The motion for new trial alleged matters not determinable from the record, namely that Watson did not fully understand the plea agreement or the consequence of his plea. The supporting affidavit is conclusory in nature, however, omitting any specific detail regarding what aspect of the agreement Watson failed to understand, or what consequence of his plea he failed to appreciate in spite of having been admonished at length by the trial court. The trial court's failure to conduct an evidentiary hearing on the motion for new trial was not an abuse of its discretion. We overrule the point of error and affirm the judgment.
AFFIRMED.
BURGESS, Justice, dissenting.
I respectfully dissent. The majority refuses to order a hearing on Mr. Watson's motion for new trial because "the supporting affidavit is conclusory in nature." The affidavit, in pertinent part, states:
"... I did not intelligently, knowingly or voluntarily enter my plea. I did not understand the plea agreement fully, and I did not understand the consequences of my plea."
Interestingly, the written plea admonishments, signed by Watson, state:
"... I am aware of the consequences of my plea ... my plea is freely and voluntarily made."

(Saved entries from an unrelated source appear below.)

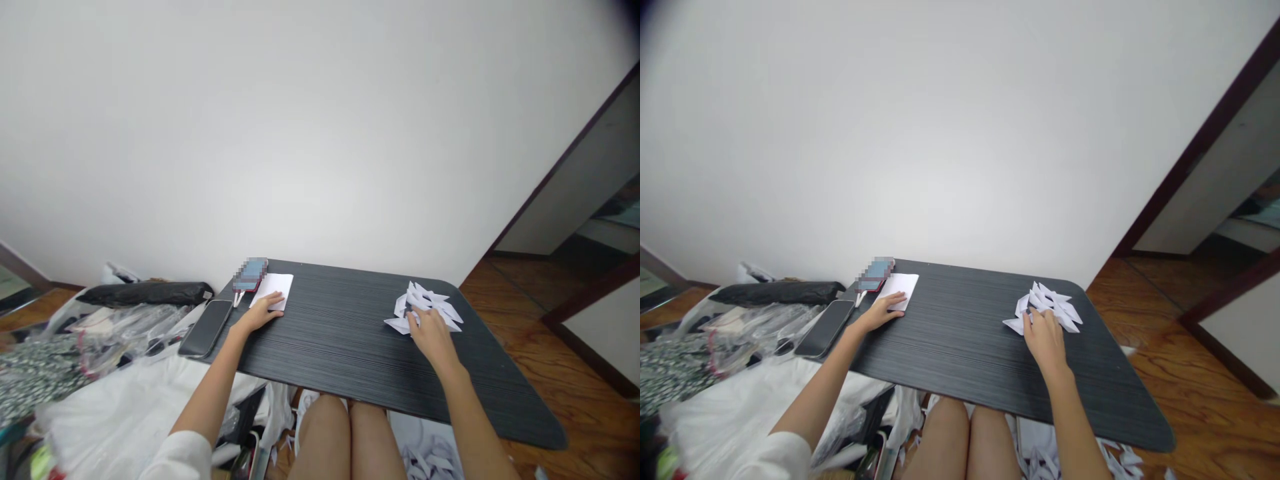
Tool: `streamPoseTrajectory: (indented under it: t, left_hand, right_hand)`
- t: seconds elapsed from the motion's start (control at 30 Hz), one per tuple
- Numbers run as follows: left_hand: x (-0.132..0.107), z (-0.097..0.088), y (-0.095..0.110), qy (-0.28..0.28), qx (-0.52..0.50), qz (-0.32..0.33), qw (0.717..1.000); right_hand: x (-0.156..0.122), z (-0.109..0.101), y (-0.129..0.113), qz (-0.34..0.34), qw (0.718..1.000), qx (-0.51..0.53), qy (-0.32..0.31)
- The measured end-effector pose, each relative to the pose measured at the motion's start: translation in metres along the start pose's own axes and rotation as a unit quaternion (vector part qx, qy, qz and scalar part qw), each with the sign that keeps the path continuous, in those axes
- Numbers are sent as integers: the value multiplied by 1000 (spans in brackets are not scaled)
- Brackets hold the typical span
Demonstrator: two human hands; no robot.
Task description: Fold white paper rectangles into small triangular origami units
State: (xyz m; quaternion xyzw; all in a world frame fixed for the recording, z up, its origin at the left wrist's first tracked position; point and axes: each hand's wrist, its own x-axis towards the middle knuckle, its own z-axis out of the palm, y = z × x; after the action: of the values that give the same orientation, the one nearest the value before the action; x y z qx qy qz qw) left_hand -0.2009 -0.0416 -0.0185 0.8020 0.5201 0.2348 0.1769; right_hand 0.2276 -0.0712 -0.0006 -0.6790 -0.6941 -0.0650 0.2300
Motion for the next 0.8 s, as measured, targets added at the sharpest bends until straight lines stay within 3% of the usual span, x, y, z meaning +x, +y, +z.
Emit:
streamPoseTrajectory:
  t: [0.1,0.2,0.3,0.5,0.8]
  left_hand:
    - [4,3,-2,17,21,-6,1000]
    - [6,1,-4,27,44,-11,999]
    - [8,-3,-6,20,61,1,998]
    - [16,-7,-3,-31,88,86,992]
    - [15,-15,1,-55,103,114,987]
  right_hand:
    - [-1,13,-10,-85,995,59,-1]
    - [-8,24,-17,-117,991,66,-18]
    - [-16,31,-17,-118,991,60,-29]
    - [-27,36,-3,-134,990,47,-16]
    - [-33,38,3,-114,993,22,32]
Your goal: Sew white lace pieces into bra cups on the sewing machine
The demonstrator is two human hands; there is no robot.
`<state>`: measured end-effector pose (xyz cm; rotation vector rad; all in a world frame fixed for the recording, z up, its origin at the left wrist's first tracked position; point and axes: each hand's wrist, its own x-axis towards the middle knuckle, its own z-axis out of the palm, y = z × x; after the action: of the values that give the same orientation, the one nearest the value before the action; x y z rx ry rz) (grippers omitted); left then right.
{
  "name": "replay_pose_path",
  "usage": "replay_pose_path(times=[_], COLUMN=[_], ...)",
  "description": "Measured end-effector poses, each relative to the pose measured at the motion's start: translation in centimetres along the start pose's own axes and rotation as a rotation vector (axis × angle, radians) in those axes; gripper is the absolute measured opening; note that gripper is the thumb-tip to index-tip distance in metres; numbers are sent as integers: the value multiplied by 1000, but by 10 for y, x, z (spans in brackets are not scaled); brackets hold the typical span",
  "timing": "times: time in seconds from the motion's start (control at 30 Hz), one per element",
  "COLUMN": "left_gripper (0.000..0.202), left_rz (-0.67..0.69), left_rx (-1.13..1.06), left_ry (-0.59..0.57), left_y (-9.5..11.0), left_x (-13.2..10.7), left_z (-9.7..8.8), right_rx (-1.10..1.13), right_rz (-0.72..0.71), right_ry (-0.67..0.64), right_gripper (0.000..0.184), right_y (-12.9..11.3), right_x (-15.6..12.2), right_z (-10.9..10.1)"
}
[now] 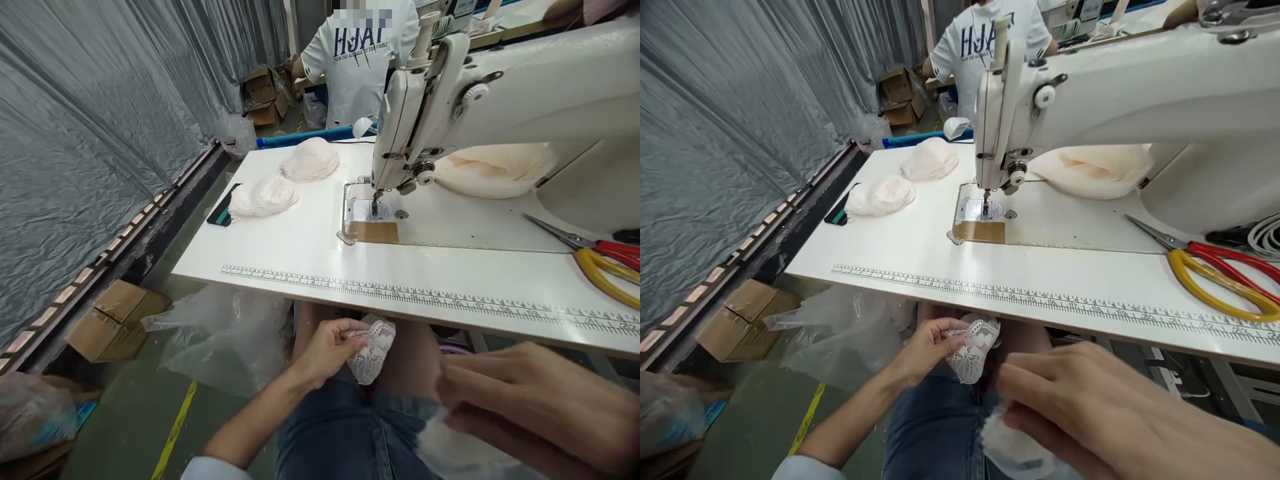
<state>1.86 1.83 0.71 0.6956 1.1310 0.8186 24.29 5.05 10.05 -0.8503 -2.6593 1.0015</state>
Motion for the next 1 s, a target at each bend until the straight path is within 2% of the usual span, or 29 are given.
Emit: replay_pose_path(times=[0.07,0.1,0.2,0.33,0.63,0.7,0.8,0.9,1.0], left_gripper=[60,56,40,30,30,32,46,59,61], left_rz=[2,-3,-50,-108,-221,-204,-142,-165,-235], left_rx=[-15,-18,-19,-31,-24,2,106,98,54], left_ry=[-59,-94,-208,-291,-313,-290,-217,-196,-213], left_y=[3,5,11,15,14,11,3,-5,-6], left_x=[-6,-9,-18,-23,-23,-25,-26,-26,-26], left_z=[1,0,-1,-7,-19,-18,-15,-16,-23], right_rx=[59,77,48,25,-24,-36,-35,48,248], right_rz=[0,-13,-34,-33,-13,-8,8,53,124], right_ry=[-146,-161,-58,-46,-64,-66,-75,-95,-162], right_gripper=[22,21,25,26,25,24,23,21,23], right_y=[-5,-3,13,26,25,24,22,25,33], right_x=[15,23,43,54,54,55,55,51,43], right_z=[17,24,44,59,68,71,74,73,70])
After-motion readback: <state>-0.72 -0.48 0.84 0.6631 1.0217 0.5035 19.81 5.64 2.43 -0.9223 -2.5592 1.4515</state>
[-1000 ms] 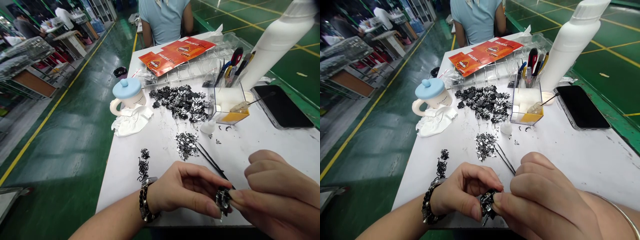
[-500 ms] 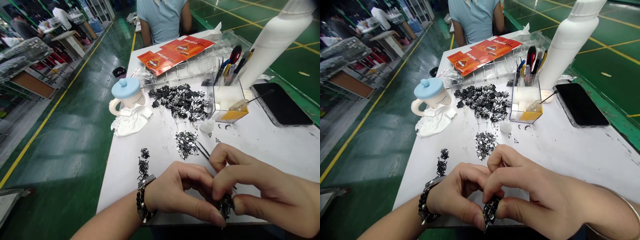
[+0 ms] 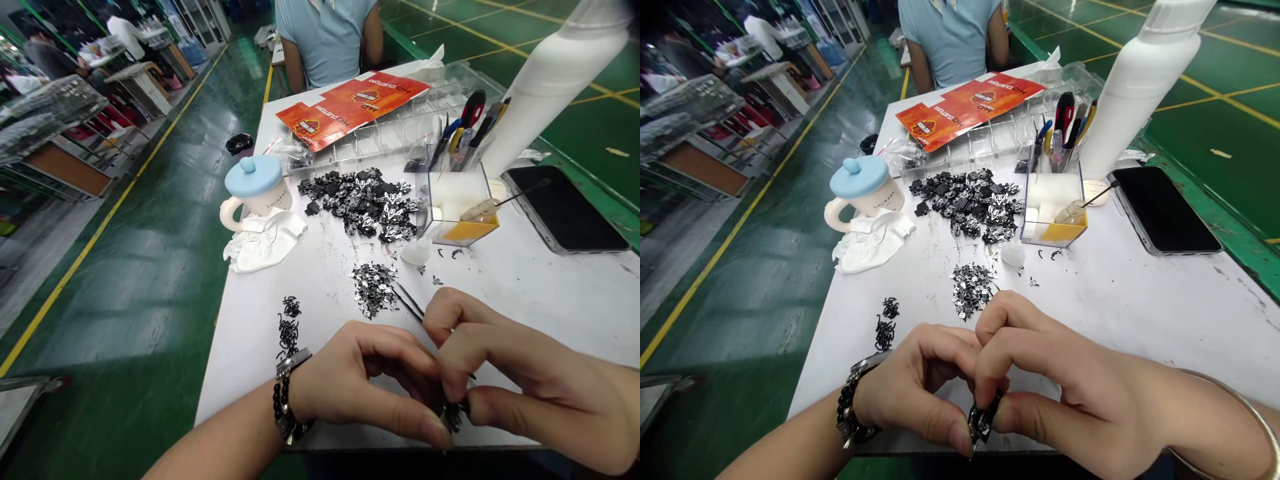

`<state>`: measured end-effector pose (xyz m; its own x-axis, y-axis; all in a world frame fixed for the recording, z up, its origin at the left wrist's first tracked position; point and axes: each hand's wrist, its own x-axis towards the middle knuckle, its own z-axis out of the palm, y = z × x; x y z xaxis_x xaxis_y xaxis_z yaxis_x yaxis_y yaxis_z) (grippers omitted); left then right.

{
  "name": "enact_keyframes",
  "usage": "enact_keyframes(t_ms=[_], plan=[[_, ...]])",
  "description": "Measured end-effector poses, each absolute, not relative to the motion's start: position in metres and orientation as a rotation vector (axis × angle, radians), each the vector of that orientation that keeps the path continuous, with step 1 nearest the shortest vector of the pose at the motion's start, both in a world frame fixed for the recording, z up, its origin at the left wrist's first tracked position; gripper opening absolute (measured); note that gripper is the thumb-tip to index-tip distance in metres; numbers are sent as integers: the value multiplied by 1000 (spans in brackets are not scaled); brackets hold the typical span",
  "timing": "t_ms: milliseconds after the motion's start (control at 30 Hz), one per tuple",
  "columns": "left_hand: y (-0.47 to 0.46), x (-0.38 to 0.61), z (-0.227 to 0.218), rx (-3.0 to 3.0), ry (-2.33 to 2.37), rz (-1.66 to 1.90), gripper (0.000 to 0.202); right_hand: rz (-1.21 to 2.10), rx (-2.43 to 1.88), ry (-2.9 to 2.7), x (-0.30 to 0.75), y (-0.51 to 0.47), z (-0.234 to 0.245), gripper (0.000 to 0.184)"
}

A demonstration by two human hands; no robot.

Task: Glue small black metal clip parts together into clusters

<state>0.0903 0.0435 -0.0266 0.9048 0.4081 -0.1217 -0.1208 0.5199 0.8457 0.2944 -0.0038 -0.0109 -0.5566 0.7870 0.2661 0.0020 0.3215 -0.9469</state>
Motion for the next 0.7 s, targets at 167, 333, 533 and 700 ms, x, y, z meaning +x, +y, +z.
enact_keyframes(t_ms=[167,333,533,700], plan=[[44,91,-26,984,337,313,28,1221,-723,-1895,296,-5,-10,12],[44,89,-25,975,357,311,26,1212,-738,-1872,295,-5,-13,12],[42,90,-25,885,341,287,26,1326,-716,-1868,294,-3,-12,17],[35,93,-29,631,325,243,25,1440,-722,-1846,292,-1,-11,8]])
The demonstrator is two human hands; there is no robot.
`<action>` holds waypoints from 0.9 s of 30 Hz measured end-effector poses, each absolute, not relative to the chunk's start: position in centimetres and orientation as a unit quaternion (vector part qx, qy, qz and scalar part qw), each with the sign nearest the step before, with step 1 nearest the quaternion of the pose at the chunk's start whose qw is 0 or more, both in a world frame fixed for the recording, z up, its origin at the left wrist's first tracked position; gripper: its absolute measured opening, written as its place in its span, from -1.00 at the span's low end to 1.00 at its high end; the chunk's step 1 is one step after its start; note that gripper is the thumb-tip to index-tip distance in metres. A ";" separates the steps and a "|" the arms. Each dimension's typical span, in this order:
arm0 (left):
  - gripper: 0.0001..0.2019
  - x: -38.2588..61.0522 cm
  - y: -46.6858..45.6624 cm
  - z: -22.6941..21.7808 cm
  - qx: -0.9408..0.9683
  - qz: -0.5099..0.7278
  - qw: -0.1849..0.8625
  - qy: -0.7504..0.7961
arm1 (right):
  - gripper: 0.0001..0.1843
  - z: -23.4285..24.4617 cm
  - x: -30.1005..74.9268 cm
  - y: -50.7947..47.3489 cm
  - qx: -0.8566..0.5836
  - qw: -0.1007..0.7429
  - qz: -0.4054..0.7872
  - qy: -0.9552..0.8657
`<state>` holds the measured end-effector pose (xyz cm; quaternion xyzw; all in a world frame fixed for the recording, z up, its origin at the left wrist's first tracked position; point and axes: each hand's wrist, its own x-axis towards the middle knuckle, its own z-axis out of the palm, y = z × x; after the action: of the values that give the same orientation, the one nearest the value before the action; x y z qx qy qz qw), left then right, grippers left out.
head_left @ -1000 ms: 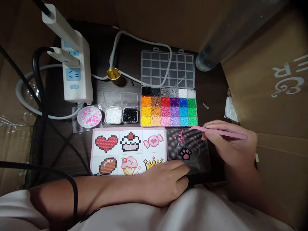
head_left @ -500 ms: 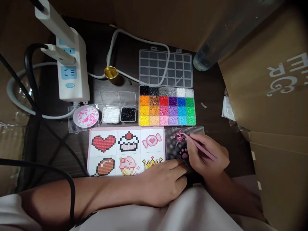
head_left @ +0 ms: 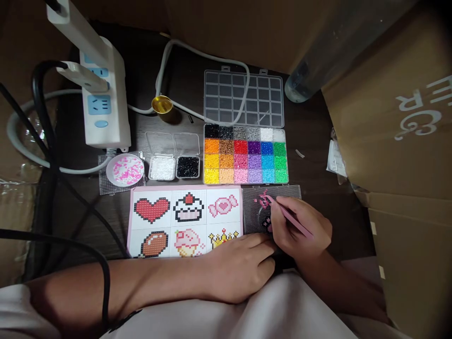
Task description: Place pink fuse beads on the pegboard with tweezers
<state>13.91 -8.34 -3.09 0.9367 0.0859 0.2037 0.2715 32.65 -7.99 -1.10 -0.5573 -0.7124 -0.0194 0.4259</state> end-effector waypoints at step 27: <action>-0.88 13.9 -8.5 -3.1 0.939 0.192 0.273 0.087 | -0.70 -0.9 32.3 -7.8 -0.521 0.423 -0.030 -0.741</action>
<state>13.85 -8.50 -3.08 0.9388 0.0872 0.1915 0.2726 32.34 -7.78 -0.86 -0.5205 -0.7409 -0.0298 0.4234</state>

The oral admonitions inquire:
The Court: Mr. Watson, are you pleading guilty freely?
Watson: Yes, sir.
The Court: Are you pleading guilty voluntarily?
Watson: Yes, sir.
*562 Mr. Watson's affidavit is no more conclusory than his admonitions, yet we routinely accept his statements to the court without question. Clearly the statements in the affidavit contradict his oral and written ones at the plea. This should be enough to warrant a hearing. I would abate the appeal for a hearing on the motion for new trial.
NOTES
[1] We recognize that these precedents are of questionable authority after Daniels v. State, 30 S.W.3d 407 (Tex.Crim.App.2000), a 5-4 decision that cited Sankey as supporting authority for affirming the intermediate appellate court's dismissal of an appeal for want of jurisdiction. As a conviction following a deferred adjudication of guilt, controlled by Manuel v. State, 994 S.W.2d 658 (Tex.Crim. App.1999), Daniels is distinguishable from the instant appeal. Sankey and Doubrava were also appeals of convictions following deferred adjudication, but those opinions did not consider the effect of Manuel. Therefore, we assume that an appeal from a conviction not involving a deferred adjudication is controlled by Sankey and not by Daniels.